# Changes to PE licensure in Florida



## FBPE Rep (Oct 4, 2019)

In case you hadn't heard, a new law went into effect in Florida on Oct. 1, 2019, that makes several significant changes to Professional Engineer licensure.

First, the law decouples the PE exam from experience. So you no longer have to have four years of engineering experience to register for the PE exam. You still must have the required experience before you can apply for your PE license.

Also, now you no longer apply to take either the FE or PE exams through the Florida Board of Professional Engineers first. You go straight to NCEES to register. After you pass either, you then apply with FBPE for your EI certification or your PE license.

The law also allows those with Bachelor of Science degrees in engineering technology from an ETAC/ABET-accredited program to be licensed as a Professional Engineer in Florida. Those with engineering technology degrees must have six years of engineering experience before they can apply for their PE license in Florida (while those with engineering degrees are required to have four years of experience).

You now have to be at least 18 years old to get your PE license.
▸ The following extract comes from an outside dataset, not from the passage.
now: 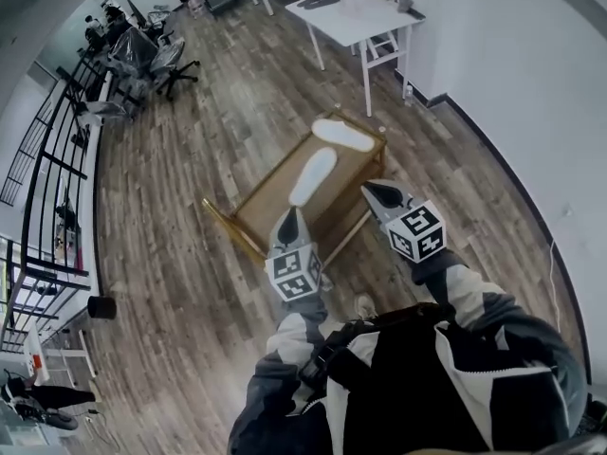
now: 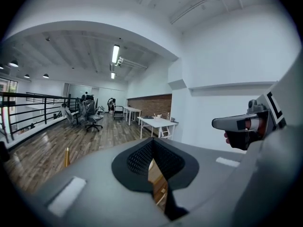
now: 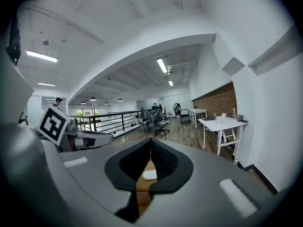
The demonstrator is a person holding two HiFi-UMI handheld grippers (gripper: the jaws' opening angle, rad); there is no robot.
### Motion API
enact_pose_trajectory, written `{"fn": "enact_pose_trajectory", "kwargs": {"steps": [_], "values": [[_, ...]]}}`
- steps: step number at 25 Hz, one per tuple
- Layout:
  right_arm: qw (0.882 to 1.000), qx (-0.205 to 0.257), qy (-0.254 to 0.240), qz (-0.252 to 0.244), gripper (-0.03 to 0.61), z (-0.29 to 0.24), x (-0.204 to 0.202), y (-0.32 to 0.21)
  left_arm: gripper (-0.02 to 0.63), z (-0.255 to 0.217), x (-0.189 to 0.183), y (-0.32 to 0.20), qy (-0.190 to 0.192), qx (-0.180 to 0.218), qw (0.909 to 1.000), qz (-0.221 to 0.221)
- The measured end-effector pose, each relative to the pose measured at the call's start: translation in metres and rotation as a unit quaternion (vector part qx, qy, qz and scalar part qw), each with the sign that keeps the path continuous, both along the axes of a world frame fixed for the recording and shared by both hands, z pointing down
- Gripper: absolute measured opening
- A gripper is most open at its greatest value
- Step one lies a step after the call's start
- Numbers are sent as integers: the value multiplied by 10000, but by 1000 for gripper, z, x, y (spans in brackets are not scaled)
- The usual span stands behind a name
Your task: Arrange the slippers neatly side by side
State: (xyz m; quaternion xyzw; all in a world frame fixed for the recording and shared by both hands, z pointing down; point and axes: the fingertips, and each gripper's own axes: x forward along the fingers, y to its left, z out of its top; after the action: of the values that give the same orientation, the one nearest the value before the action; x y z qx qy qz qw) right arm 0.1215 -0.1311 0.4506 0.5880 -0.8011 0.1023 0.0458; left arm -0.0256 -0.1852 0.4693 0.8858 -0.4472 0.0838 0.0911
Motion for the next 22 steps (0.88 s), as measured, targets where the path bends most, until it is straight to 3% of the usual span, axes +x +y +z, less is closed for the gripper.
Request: {"fn": "enact_pose_trajectory", "kwargs": {"steps": [9, 14, 22], "values": [[9992, -68, 23, -400, 9, 4, -5, -94, 12, 2, 1, -84, 43, 3, 9996, -294], [9955, -65, 47, -939, 10, 10, -4, -162, 12, 1, -10, -135, 122, 62, 9950, -987], [9803, 21, 85, -1973, 9, 10, 12, -257, 12, 6, 4, -196, 135, -28, 9776, -2099]]}}
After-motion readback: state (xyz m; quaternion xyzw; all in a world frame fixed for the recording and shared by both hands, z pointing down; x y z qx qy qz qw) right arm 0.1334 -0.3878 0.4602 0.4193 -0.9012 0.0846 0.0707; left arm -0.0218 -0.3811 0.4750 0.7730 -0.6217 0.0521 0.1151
FBPE's executive director, Zana Raybon, summarized the new changes in her column in the July 2019 newsletter: fbpe.org/from-the-executive-director-how-the-new-law-affects-engineers-firms/

We've updated our website based on the changes. You can start here: fbpe.org/licensure/licensure-process/

The rules regarding the new law are still being finalized. If you have any questions, please feel free to contact us. We are happy to help. You can reach out directly to any of our analysts: fbpe.org/contact/#licensure


----------



## Will.I.Am PE (Oct 4, 2019)

I understand that there are legal complexities associated with minors holding a professional license. I can also understand why any state would want to avoid said complexities, altogether.
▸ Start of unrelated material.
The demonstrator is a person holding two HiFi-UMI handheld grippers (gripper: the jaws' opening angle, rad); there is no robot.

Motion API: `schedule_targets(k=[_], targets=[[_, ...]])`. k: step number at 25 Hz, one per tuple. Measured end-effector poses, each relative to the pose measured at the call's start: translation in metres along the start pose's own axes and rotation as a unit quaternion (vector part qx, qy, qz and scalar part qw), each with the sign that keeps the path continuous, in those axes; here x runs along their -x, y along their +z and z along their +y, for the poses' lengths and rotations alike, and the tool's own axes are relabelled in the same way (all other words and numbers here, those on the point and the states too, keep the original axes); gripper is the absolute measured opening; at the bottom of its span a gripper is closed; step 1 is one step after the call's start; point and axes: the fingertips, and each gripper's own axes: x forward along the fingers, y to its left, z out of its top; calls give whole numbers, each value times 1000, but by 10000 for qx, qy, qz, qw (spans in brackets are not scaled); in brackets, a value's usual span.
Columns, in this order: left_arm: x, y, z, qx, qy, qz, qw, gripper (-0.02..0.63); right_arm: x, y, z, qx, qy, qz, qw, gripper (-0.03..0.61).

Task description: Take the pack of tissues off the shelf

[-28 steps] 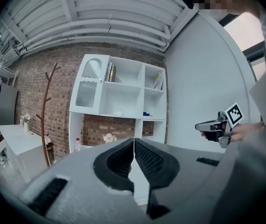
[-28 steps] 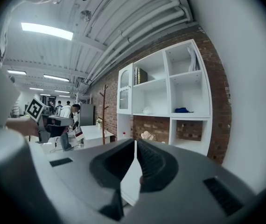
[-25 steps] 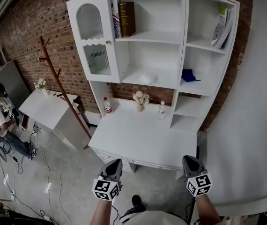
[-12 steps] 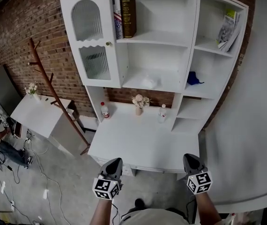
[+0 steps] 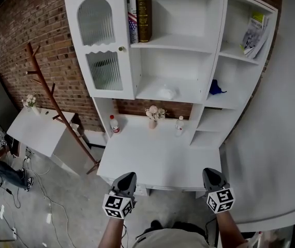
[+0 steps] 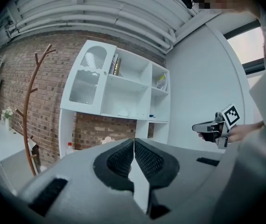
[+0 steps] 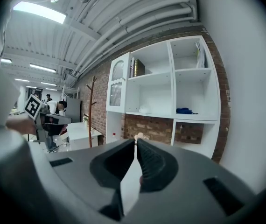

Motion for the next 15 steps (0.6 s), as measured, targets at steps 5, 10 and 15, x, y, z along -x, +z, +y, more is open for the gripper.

However, has anyone actually been licensed before their 18th birthday? If so, I'm impressed beyond all measure. I can't even imagine an engineering firm actually hiring a 13 year old, even if he/she did have a bachelor's degree. If someone that young can both have an engineering degree AND convince a company to hire them, I'm personally okay with that person having a stamp after getting the 4 years of experience.


----------



## ChebyshevII PE PMP (Oct 4, 2019)

Will.I.Am said:


> I understand that there are legal complexities associated with minors holding a professional license. I can also understand why any state would want to avoid said complexities, altogether.
> 
> However, has anyone actually been licensed before their 18th birthday? If so, I'm impressed beyond all measure. I can't even imagine an engineering firm actually hiring a 13 year old, even if he/she did have a bachelor's degree. If someone that young can both have an engineering degree AND convince a company to hire them, I'm personally okay with that person having a stamp after getting the 4 years of experience.


I was wondering the same thing. I guess covering all your bases isn’t a bad idea...


----------



## Ranger1316 (Oct 4, 2019)

Of course I took the PE exam in South Carolina this past April and Florida decouples soon after lol.

These are great changes and it made the PE application process much simpler in my case.


----------